**Your assignment**
Scan the data below and pick out the lines containing the word "provide".

**Supplied records**
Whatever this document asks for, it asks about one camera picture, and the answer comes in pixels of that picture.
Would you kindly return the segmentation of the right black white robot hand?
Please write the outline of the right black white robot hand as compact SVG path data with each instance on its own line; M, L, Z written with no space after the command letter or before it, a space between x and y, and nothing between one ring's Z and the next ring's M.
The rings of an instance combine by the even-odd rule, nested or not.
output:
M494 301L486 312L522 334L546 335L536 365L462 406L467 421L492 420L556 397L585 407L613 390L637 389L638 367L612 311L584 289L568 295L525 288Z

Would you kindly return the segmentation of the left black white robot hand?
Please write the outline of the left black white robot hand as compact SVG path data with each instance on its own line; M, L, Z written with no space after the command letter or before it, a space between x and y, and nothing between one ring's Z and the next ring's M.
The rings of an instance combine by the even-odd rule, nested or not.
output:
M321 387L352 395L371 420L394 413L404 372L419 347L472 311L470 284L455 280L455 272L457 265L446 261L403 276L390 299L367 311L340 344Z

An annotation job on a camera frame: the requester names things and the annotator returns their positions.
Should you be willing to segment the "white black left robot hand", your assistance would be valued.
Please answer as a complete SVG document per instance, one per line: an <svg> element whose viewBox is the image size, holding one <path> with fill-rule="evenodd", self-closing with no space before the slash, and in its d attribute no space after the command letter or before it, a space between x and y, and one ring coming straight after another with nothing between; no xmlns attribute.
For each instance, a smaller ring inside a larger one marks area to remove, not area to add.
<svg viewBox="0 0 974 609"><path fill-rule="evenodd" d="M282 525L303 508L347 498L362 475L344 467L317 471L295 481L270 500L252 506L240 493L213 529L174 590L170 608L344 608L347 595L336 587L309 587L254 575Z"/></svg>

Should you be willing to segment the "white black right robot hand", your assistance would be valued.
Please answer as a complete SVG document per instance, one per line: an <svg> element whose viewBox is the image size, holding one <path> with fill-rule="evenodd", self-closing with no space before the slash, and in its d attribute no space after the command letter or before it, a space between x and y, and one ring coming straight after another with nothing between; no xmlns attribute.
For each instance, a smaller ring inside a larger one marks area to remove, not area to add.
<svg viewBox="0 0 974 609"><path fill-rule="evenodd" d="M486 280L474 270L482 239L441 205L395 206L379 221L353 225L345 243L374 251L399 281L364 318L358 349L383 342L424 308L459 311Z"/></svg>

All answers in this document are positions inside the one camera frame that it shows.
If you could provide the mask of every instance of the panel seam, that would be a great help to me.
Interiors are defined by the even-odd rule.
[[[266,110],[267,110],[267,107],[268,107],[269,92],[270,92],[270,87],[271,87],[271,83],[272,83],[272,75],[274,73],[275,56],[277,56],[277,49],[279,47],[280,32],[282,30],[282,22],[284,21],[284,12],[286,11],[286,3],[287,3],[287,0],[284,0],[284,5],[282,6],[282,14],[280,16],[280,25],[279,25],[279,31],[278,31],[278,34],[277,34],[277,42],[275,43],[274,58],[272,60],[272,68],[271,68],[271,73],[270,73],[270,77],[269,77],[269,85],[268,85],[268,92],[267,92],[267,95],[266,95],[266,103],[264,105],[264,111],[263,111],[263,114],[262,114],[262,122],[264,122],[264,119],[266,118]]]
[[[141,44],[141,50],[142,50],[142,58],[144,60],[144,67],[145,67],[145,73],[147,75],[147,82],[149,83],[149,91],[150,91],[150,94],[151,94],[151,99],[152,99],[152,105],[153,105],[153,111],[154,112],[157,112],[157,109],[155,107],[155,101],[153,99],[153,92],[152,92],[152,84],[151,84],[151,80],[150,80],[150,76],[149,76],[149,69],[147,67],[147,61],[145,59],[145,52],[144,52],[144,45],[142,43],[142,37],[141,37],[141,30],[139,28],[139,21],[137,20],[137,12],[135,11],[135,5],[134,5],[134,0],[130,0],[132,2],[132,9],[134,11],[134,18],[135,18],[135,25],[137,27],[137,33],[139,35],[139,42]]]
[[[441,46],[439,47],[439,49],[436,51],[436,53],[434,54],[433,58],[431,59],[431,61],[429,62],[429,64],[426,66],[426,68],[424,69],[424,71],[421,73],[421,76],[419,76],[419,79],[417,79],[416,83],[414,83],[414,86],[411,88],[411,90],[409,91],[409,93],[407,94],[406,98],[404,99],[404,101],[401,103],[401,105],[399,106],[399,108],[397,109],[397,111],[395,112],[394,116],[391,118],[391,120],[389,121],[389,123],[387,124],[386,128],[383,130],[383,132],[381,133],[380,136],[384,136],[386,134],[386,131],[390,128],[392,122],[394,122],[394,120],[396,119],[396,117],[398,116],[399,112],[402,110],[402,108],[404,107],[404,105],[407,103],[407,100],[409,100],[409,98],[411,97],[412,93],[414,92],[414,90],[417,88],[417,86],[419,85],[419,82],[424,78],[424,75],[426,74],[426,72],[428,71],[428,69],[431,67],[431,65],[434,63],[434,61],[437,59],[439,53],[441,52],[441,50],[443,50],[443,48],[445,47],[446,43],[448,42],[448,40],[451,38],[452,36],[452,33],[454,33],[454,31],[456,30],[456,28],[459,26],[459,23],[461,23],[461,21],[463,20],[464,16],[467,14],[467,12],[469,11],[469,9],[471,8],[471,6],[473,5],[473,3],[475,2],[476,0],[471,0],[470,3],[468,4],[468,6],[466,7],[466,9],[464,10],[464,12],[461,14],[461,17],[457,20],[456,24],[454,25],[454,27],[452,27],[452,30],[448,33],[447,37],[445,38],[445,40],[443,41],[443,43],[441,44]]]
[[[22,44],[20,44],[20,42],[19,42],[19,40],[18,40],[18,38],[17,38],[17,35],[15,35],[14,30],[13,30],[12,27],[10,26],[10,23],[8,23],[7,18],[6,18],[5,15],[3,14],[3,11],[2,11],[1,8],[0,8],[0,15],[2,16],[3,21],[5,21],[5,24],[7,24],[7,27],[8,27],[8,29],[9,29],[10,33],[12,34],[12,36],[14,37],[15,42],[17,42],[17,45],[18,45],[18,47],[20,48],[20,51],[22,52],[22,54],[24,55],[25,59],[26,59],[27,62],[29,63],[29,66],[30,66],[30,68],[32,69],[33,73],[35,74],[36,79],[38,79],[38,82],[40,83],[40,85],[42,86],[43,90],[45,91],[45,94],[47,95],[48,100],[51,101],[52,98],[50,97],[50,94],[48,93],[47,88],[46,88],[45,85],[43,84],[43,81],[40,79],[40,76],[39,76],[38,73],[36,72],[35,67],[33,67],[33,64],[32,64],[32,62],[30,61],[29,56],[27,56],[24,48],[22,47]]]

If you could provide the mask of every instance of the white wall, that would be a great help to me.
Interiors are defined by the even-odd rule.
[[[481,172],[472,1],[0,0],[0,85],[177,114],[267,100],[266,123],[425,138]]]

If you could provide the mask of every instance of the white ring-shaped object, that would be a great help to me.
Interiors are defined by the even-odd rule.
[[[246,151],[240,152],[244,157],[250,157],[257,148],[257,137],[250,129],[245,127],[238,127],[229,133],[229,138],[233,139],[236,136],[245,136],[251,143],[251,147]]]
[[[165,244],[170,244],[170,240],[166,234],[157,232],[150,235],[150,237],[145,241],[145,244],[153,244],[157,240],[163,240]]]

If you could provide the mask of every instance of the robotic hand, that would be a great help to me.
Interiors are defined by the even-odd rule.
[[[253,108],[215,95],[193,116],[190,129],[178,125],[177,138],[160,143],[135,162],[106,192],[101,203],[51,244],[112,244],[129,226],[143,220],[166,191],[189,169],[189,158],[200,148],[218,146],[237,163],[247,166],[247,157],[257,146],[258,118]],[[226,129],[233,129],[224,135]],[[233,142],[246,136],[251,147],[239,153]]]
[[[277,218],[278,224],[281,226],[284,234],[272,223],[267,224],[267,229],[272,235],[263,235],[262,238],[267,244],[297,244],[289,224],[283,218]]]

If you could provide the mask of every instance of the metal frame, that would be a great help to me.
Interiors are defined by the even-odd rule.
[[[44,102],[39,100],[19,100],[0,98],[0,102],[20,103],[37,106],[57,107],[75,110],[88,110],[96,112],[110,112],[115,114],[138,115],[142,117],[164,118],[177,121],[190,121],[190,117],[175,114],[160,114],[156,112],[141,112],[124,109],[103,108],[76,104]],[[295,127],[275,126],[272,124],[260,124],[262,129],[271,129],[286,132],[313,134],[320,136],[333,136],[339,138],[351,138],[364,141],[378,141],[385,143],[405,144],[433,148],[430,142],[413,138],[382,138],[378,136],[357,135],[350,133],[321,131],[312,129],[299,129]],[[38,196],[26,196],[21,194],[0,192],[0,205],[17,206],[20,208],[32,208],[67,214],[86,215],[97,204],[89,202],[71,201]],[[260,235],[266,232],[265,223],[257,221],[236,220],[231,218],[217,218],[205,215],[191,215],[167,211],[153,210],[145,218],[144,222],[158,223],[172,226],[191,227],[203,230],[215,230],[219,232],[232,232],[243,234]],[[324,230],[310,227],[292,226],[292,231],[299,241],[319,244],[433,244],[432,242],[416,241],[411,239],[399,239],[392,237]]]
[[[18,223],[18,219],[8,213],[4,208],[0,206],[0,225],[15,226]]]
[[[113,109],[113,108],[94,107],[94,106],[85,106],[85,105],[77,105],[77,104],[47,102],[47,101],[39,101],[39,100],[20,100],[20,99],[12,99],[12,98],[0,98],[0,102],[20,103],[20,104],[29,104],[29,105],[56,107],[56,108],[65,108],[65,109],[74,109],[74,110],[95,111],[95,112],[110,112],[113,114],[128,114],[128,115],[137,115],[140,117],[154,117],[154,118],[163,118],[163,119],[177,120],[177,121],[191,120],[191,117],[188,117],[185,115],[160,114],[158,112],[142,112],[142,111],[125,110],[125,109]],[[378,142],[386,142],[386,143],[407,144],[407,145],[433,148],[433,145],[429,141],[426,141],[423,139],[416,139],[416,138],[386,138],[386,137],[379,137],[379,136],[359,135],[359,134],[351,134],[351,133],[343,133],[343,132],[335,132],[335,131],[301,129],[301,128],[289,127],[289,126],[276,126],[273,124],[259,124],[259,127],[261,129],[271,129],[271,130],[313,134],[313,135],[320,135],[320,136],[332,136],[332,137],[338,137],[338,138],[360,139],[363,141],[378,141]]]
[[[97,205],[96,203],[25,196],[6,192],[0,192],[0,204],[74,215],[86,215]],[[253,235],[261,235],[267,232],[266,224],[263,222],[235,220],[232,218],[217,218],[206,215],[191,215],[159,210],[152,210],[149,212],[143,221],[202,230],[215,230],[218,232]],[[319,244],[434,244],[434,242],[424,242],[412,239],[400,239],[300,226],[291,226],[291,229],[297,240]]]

**Answer section**
If you could provide the mask of every instance of the panel seam, that would be a great help to me.
If you could provide the mask of every instance of the white wall, that would be a great help to me.
If you could provide the mask of every instance of the white ring-shaped object, that would be a great help to me.
If you could provide the mask of every instance of the robotic hand, that would be a great help to me.
If you could provide the mask of every instance of the metal frame, that would be a great help to me.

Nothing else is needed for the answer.